Conforme regra geral do Código Civil, a responsabilidade civil resultante de atos ilícitos será independente de culpa "nos casos especificados em lei, ou quando a atividade normalmente desenvolvida pelo autor do dano implicar, por sua natureza, risco para os direitos de outrem" (parágrafo único do artigo 927).

Analogamente ao dever de reparação originado pela responsabilidade civil pela prática de um ato ilícito, no Direito Administrativo Sancionador (assim como no Direito Penal), a conseqüência jurídica para a prática de um ato considerado ilícito é o dever de submissão à sanção que deve ser aplicada.

No caso das infrações à ordem econômica, o artigo 20, caput, da Lei 8.884/94 expressamente dispensa a cogitação acerca da existência de culpa.

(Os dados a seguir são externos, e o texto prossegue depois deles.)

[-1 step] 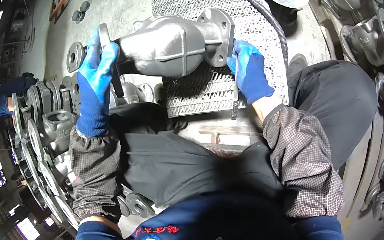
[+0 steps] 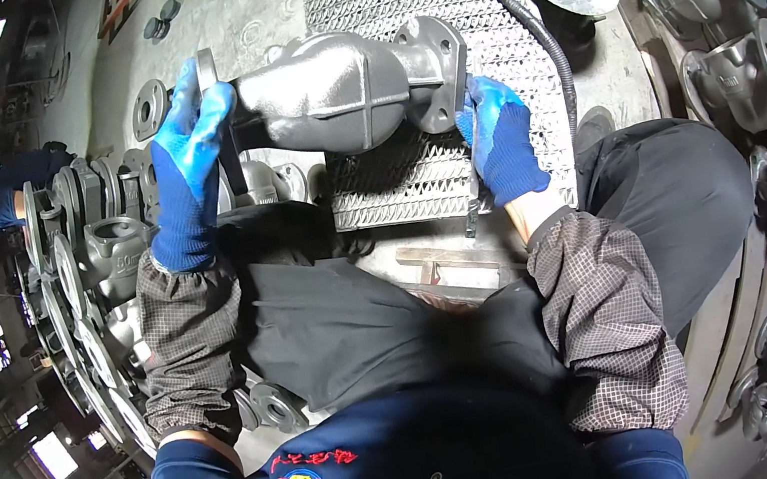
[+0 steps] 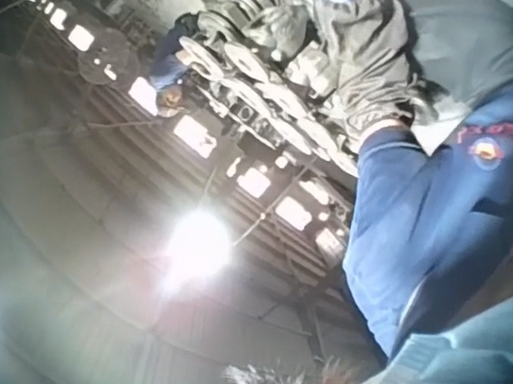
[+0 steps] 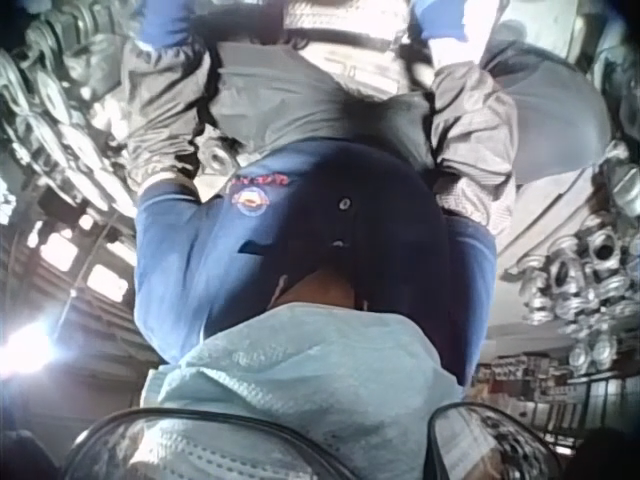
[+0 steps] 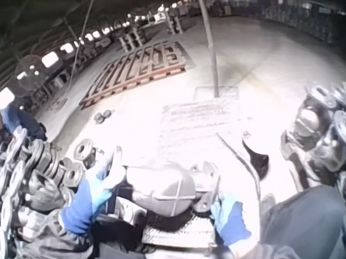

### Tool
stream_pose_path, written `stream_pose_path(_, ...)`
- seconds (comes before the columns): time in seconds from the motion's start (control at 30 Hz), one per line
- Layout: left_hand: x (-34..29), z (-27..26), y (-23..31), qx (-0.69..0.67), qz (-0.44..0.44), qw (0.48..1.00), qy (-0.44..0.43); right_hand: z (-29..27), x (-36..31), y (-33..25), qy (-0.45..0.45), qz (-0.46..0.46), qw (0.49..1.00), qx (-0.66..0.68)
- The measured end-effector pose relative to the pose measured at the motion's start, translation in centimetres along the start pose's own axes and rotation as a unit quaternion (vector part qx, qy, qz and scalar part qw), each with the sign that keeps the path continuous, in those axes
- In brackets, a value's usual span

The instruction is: The person uses a file to scrape the edges and surfaces of several metal valve housing castings while seated on the floor, turning each casting over to reach different sides.

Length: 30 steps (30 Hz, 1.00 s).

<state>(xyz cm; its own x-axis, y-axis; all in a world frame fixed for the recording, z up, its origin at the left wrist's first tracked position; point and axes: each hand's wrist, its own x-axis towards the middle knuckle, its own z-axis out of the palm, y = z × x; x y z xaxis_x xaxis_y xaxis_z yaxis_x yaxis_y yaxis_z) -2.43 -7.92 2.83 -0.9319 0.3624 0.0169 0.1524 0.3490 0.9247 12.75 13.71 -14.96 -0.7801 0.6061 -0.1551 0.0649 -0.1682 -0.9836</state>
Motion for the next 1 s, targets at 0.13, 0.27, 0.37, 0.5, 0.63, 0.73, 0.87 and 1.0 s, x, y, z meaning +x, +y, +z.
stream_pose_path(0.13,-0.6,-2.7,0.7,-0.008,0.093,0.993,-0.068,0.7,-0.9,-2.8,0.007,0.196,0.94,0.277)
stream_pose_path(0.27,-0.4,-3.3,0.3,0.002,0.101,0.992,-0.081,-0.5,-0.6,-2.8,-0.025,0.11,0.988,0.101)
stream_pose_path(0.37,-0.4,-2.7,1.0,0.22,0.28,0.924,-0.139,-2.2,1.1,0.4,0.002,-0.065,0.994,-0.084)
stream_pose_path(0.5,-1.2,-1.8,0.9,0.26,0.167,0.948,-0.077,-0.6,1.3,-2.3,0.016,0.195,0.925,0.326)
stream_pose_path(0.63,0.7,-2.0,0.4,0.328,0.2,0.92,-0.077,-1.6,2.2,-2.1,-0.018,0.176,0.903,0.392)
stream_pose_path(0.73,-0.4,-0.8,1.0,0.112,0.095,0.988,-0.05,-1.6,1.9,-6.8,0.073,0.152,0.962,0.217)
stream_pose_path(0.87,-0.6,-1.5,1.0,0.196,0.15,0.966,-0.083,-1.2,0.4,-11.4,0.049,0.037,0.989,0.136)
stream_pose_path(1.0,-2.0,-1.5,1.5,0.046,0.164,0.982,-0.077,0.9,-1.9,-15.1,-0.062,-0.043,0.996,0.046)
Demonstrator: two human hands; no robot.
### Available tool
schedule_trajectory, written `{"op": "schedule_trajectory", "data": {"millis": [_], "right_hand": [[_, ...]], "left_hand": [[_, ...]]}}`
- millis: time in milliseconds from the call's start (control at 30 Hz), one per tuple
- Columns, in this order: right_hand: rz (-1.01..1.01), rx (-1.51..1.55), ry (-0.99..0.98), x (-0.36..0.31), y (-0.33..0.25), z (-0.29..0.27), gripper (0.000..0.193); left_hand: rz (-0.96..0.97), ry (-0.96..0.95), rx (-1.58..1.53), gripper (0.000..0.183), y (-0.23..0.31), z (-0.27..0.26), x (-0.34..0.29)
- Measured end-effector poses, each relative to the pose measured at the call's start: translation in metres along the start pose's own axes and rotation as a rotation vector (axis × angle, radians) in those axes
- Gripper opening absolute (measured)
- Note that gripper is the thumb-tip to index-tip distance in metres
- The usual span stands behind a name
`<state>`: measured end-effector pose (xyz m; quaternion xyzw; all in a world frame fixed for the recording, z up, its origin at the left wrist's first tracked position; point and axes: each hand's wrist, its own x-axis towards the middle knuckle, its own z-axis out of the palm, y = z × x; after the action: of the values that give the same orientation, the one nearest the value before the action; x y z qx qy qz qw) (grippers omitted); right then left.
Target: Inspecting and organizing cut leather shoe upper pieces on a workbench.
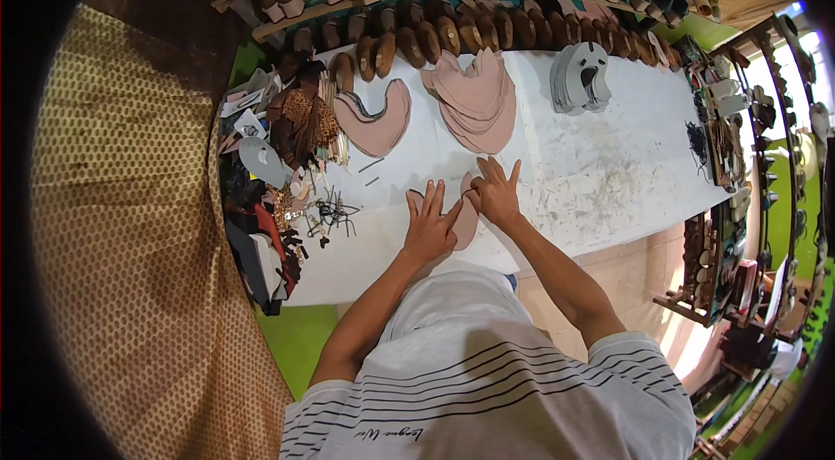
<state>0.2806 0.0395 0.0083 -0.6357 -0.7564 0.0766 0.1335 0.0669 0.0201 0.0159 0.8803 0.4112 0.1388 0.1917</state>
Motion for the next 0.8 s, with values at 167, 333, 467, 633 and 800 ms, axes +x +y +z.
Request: {"op": "schedule_trajectory", "data": {"millis": [167, 333, 467, 633, 800], "right_hand": [[0.01, 0.075, 0.029, -0.005, 0.012, 0.0, 0.012], [0.021, 0.099, 0.013, -0.002, 0.013, 0.004, 0.009], [-0.015, 0.109, 0.06, 0.008, 0.01, -0.001, 0.01], [-0.055, 0.116, 0.031, 0.02, 0.004, -0.005, 0.014], [-0.049, 0.095, 0.009, 0.025, 0.0, -0.002, 0.014]], "left_hand": [[0.007, -0.02, 0.017, 0.063, -0.001, 0.002, 0.0], [0.016, -0.03, 0.06, 0.062, 0.0, 0.003, 0.0], [0.034, -0.044, 0.106, 0.061, 0.0, 0.003, 0.0], [0.02, -0.037, 0.089, 0.06, 0.002, 0.002, 0.0], [0.04, 0.007, 0.084, 0.06, 0.0, 0.005, -0.001]]}}
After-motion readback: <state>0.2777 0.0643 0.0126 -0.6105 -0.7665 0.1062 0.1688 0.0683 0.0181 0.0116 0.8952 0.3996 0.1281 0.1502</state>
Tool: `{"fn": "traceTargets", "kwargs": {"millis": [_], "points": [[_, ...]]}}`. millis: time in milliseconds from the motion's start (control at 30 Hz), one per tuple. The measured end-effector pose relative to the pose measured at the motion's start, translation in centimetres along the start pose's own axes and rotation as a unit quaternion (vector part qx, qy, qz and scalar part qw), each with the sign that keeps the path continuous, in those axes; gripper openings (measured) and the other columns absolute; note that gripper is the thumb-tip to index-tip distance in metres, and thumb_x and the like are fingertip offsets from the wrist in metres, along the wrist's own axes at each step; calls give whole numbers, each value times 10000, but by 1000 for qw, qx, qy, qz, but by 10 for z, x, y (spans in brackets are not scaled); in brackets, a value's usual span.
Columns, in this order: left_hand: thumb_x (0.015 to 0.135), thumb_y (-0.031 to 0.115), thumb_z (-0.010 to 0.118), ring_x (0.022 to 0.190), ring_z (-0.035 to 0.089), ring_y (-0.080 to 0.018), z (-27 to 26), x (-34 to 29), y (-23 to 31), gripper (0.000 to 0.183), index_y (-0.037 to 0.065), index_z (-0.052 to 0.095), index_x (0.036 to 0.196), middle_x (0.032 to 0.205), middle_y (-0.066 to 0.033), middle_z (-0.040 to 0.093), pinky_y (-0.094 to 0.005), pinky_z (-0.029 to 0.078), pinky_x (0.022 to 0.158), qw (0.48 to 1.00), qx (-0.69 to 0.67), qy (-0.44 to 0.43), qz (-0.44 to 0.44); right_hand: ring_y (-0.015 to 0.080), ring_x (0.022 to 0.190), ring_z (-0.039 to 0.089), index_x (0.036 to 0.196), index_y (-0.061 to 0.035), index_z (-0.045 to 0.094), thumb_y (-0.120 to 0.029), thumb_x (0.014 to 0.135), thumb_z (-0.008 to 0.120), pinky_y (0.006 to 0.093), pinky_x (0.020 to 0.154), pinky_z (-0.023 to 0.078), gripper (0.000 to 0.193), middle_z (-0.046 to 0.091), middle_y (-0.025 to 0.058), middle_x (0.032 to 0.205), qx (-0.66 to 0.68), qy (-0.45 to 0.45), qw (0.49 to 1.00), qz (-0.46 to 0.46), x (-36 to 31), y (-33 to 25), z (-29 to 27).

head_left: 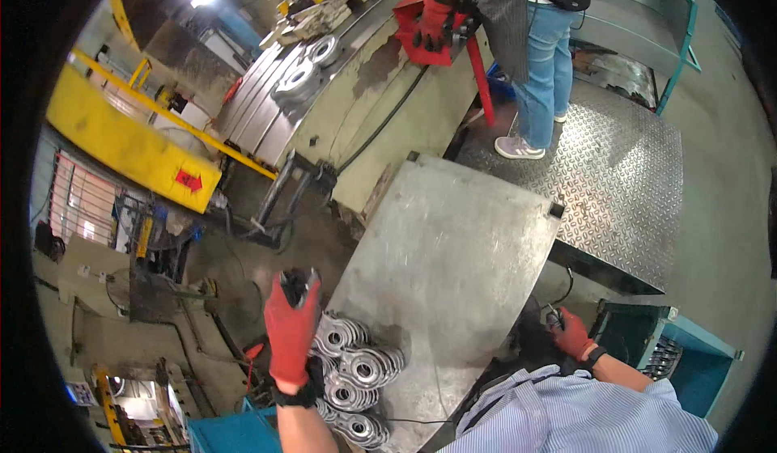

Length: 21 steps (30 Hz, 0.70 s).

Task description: The recorder is inspecting and sorting metal bearing housings at a metal fabrication facility.

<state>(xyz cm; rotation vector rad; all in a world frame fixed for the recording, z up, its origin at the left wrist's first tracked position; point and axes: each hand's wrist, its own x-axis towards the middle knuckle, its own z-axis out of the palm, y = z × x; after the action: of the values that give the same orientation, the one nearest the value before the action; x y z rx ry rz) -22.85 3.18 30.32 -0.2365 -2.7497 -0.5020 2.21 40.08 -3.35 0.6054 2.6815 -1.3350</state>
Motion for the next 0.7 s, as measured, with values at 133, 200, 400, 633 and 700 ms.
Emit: {"fn": "traceTargets", "kwargs": {"millis": [133,200,400,633,700], "points": [[803,294,672,906,602,-362,23,104,22,495,-58,533,1121,944,-223,634,-399,456,772,998,-57,-11,11,429,890,579,1097,2,529,-126,766,601,449,748,466,362,614,252,920,14,37,999,15,17,16,-23],[804,292,669,916,604,-359,31,152,38,471,-52,543,1099,943,-220,634,-390,459,778,998,-56,0,42,431,874,578,1086,-6,531,-124,764,602,457,735,461,351,612,250,902,-11,51,998,36,24,25,-33],[781,405,659,997,576,-371,84,275,65,537,-29,536,1071,1035,-233,609,-414,448,838,999,-13,-5,43,430,796,573,961,6,541,-154,814,586,459,649,436,221,607,238,831,-6,127,991,42,37,70,-49],[728,499,675,1151,497,-355,132,378,68,827,2,372,1315,1236,-227,517,-414,411,945,971,238,-3,29,436,894,555,1102,54,519,-172,794,620,464,761,442,395,595,272,939,52,80,980,173,42,74,-80],[669,555,697,1168,489,-351,141,387,83,939,22,330,1349,1245,-213,521,-422,385,960,962,267,-50,12,436,912,552,1135,73,507,-173,799,620,462,780,438,432,595,277,956,30,115,976,184,34,102,-67]]}}
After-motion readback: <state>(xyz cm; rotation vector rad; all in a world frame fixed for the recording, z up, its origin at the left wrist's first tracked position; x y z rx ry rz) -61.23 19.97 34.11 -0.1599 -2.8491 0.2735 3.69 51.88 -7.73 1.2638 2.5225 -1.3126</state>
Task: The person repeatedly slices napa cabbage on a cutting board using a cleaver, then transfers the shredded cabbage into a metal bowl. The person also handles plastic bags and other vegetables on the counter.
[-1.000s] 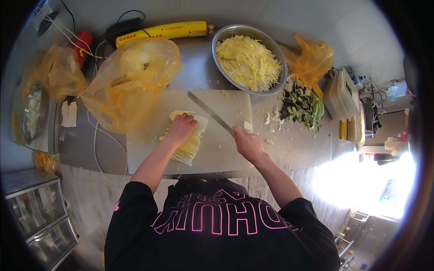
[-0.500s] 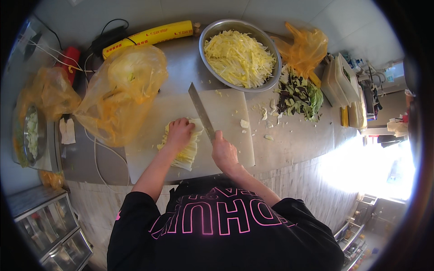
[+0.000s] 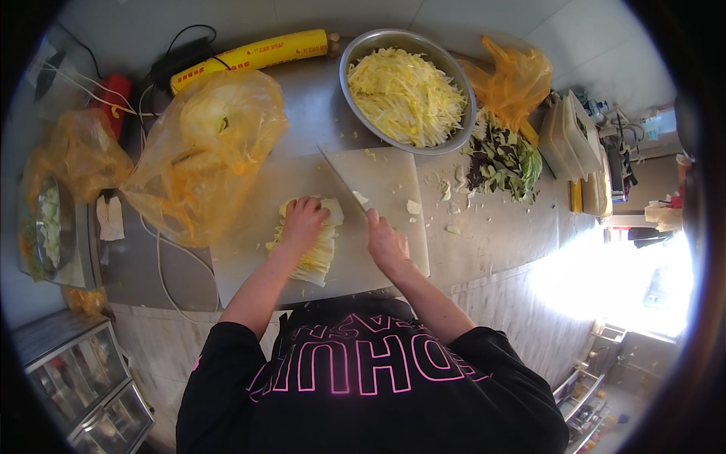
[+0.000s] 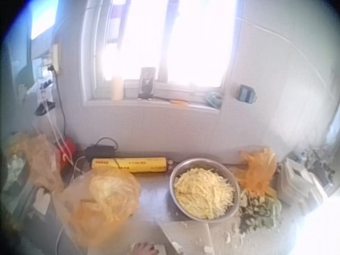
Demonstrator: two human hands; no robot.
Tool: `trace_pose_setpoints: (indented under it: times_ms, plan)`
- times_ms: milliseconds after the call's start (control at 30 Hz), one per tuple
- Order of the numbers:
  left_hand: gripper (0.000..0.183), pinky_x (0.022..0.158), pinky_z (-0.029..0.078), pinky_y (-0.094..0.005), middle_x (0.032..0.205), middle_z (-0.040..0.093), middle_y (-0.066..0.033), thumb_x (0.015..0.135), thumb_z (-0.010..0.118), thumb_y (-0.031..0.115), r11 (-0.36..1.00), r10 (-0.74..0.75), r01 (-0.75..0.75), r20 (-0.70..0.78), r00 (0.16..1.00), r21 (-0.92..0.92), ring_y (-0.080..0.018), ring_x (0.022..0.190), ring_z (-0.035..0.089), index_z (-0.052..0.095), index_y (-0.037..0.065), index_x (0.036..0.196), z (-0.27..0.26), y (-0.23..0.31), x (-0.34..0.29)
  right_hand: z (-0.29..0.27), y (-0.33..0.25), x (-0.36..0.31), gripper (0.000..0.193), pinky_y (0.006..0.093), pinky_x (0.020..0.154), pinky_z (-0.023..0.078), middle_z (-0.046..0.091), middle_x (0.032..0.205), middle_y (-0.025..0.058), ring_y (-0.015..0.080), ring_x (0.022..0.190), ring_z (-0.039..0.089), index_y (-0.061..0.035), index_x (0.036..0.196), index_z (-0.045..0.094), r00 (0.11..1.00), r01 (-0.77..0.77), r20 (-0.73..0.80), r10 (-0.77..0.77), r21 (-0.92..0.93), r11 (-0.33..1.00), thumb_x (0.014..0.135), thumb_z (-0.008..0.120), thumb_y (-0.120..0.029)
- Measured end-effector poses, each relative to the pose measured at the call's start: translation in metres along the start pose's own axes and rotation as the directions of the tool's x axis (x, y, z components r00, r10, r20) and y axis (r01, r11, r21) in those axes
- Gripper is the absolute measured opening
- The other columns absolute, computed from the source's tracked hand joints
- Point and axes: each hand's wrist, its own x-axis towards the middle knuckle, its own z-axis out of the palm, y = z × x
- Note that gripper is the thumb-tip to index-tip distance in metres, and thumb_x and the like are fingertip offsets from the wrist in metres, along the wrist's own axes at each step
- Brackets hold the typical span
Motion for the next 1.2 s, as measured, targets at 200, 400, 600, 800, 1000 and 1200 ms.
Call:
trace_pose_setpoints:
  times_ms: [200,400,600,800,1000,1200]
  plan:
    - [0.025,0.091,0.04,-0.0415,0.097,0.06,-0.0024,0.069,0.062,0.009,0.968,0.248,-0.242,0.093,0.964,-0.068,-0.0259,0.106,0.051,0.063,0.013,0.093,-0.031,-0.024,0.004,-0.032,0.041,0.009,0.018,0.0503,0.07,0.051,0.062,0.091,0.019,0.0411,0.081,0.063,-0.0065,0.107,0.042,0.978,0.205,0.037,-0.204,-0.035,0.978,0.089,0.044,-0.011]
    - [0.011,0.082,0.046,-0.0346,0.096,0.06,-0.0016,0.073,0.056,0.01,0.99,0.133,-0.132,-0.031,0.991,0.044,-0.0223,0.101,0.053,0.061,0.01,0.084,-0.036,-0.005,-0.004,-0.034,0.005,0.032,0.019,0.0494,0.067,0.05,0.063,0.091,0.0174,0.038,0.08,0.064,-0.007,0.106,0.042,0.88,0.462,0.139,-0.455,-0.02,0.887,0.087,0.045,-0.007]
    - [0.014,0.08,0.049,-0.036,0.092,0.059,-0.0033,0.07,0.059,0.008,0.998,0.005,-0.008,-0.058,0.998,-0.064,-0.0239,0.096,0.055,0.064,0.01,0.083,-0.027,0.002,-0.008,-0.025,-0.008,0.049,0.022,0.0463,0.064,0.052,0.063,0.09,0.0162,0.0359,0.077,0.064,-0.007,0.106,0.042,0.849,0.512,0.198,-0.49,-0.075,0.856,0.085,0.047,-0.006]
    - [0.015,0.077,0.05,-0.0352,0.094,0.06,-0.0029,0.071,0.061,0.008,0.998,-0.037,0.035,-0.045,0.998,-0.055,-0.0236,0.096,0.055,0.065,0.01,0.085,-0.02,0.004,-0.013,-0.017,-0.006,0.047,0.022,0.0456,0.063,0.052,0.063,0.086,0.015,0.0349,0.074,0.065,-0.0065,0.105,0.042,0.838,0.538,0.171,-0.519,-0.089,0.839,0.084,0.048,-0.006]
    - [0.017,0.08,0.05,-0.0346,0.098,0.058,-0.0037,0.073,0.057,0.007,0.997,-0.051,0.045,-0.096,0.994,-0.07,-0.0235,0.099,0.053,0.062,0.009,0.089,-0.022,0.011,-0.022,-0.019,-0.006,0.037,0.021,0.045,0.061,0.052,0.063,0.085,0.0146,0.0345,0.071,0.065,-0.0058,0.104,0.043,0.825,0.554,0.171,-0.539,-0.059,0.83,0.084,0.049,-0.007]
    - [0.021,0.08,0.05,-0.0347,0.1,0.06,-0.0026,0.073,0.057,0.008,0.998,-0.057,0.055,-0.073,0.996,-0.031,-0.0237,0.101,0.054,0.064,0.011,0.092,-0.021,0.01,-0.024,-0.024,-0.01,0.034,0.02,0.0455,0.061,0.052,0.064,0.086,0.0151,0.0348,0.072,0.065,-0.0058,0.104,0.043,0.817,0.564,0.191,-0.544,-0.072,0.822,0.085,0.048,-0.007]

Portanto, para apuração da responsabilidade em nível administrativo pela infração, a análise da conduta prescinde da constatação de negligência, imprudência ou imperícia do agente que a pratica. Importa apenas o nexo de causalidade entre o resultado lesivo e o fato causador.

Isso porque, segundo a doutrina, aquele que disponha de um conforto oferecido pelo desenvolvimento econômico ou exerça uma atividade que gera utilidade ou bem-estar deve suportar os riscos a que exponha os outros (PEREIRA, 2005, p. 663). A noção de culpa, portanto, desloca-se para a noção de "risco" da atividade (PEREIRA, 2005, p. 663-664). Nesse sentido, a norma contida no já comentado artigo 187 do Código Civil considera ato ilícito o exercício de um direito que exceda seu "fim econômico ou social", que contrarie a boa-fé e os bons costumes, sem cogitar a necessidade de identificação de qualquer elemento subjetivo.

Logo, sendo objetiva a responsabilidade do agente que lesou a ordem econômica, os efeitos previstos podem ou não advir de conduta culposa (ou mesmo dolosa) do agente. A ausência de tal elemento subjetivo, desse modo, não serve de escusa para a violação.

b) Não-exigência de formalidades

O artigo 20 da Lei 8.884/94 expressamente dispensa formalidades para manifestação dos atos que considera anticoncorrenciais (atos "sob qualquer forma manifestados"), porque os atos que interessam ao Direito da Concorrência podem se expressar sob as mais variadas formas, importando apenas os efeitos que são ou podem ser produzidos nos mercados.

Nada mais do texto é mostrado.